Assigned task: Reproduce each line of the material exactly, minus any picture.

:: Raw data

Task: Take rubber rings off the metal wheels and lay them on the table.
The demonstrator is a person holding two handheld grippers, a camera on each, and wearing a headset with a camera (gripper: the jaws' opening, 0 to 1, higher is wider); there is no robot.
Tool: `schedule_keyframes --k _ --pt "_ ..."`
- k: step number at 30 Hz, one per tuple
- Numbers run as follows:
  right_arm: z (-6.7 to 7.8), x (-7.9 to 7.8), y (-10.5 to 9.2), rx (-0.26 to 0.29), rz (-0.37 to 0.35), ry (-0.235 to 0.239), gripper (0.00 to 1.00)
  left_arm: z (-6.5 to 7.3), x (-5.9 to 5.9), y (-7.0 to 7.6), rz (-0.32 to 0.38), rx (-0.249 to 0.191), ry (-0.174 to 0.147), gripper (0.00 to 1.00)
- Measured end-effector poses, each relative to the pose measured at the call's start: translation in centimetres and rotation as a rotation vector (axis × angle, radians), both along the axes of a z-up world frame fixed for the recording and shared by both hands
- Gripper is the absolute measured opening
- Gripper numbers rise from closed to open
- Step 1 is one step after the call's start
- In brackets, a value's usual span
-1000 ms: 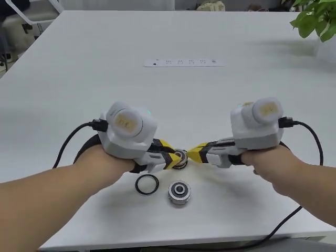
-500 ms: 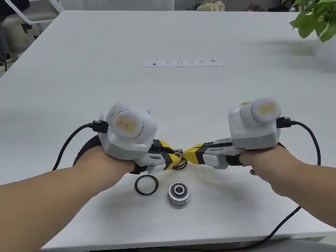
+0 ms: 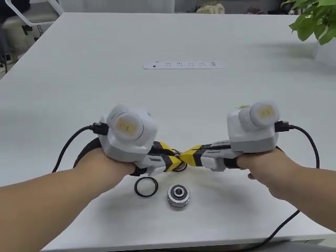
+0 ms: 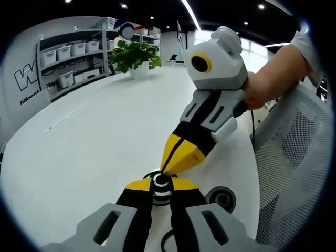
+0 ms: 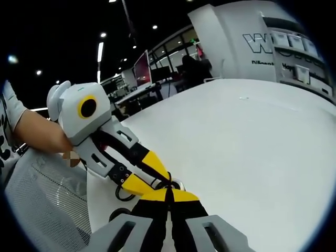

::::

Exercise solution:
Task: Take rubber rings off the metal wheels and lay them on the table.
The demonstrator is a person holding two handheld grippers, a camera on each, and wearing a headset with a camera (gripper: the jaws' opening, 0 to 1, higher is wider); there is no robot.
Tool: `schedule_keyframes --k _ --pt "_ ..."`
- k: step number at 30 Hz, one per tuple
- Numbers run as follows:
  right_arm: z (-6.7 to 7.8), x (-7.9 to 7.8), y (-10.5 to 9.2), rx (-0.26 to 0.29), rz (-0.37 to 0.35), ry (-0.235 to 0.239), gripper (0.00 to 1.00)
  left_arm: z (-6.5 to 7.3), x (-5.9 to 5.9), y (-7.0 to 7.6), rz (-0.32 to 0.38), rx (-0.249 to 0.191), ry (-0.174 to 0.147), gripper (0.00 to 1.00)
- Measured end-effector poses, each relative to the pose measured at the call's start: translation in centimetres and rotation as a rotation vector (axis × angle, radians), both along the axes of a z-up world frame fixed for the recording and shared by both hands
- Gripper is the absolute measured opening
- Gripper numbers rise from closed to open
- Step 1 is one step after the call's start
- In brackets, a value's usual span
-1000 ms: 
-500 ms: 
+0 ms: 
+0 ms: 
+0 ms: 

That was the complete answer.